As for the comment on the BART system, I do not know about it, but driverless trains are now proven tech. They have been in Vancouver since 1986. I have no problem with diverless when the variables are minimal and problems just result in safely stopping where you are. Trains OK, cars maybe, ships perhaps, planes no.

MG23 1st Dec 2014 17:11


Originally Posted by jimjim1 (Post 8765410)
He is convinced that machines will be able to be more intelligent than humans in a few decades.

AI is something else that's been 'a few years away' for as long as I remember. I'm guessing that, when it eventually happens, it won't come from humans developing software, but from scanning humans brains and simulating them in software.

Flash2001 1st Dec 2014 17:26

"It's relatively easy to remove humans in ground transport."

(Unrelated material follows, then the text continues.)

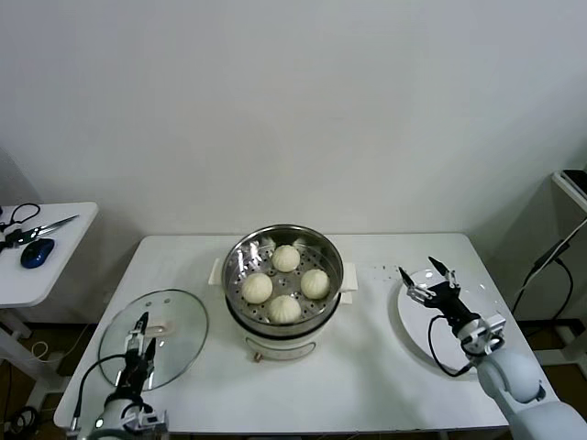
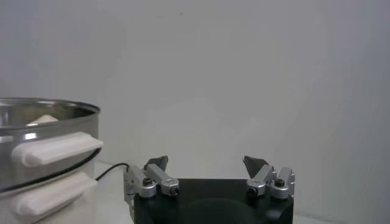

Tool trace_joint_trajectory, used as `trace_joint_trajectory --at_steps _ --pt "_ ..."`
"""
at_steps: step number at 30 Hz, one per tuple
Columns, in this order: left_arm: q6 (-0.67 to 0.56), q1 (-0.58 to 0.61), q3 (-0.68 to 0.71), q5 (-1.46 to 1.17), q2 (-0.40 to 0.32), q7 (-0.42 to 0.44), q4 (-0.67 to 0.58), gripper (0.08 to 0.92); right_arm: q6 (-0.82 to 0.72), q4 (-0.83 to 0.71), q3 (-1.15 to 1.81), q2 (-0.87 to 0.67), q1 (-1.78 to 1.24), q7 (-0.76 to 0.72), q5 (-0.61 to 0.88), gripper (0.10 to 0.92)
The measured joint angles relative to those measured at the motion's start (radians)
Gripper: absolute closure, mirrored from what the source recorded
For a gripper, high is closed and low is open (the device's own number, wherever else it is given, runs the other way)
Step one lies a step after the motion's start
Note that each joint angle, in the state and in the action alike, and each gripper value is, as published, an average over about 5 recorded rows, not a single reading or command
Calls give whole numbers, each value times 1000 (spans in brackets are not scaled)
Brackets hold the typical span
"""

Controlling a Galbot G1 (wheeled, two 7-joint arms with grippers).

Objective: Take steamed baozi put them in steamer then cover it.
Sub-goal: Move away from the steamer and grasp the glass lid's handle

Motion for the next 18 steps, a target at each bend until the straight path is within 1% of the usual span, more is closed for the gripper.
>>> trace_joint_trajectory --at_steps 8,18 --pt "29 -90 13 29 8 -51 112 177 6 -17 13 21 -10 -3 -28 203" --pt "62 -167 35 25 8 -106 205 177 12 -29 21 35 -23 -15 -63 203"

It's easy to remove them all right, what is not easy is to deal with the consequences. Just have a look at what happened at Lac Megantic when the human was removed!

FE Hoppy 1st Dec 2014 17:30


AI is something else that's been 'a few years away' for as long as I remember. I'm guessing that, when it eventually happens, it won't come from humans developing software, but from scanning humans brains and simulating them in software.
There are more than a few posters on here that wouldn't pass the Turing test!

Lawro 1st Dec 2014 17:46

CPDLC , the first step is here already . The equipment allows ground control of the FMGC , the accept option a software requirement only .

Within the next 5-10 years , the technology will allow a CTC McPilot to watch & smile at the passengers for min wage.

captplaystation 1st Dec 2014 17:55

I guess I don't have to remind everyone the most obvious title that rhymes with Banker :}

I don't write articles pontificating about his "profession" (even though I, like most people shafted by them, undoubtedly hold a fairly strong opinion)

Perhaps he should think twice before sharing with us his "wisdom" concerning stuff he is clearly inept at forming a rational view of.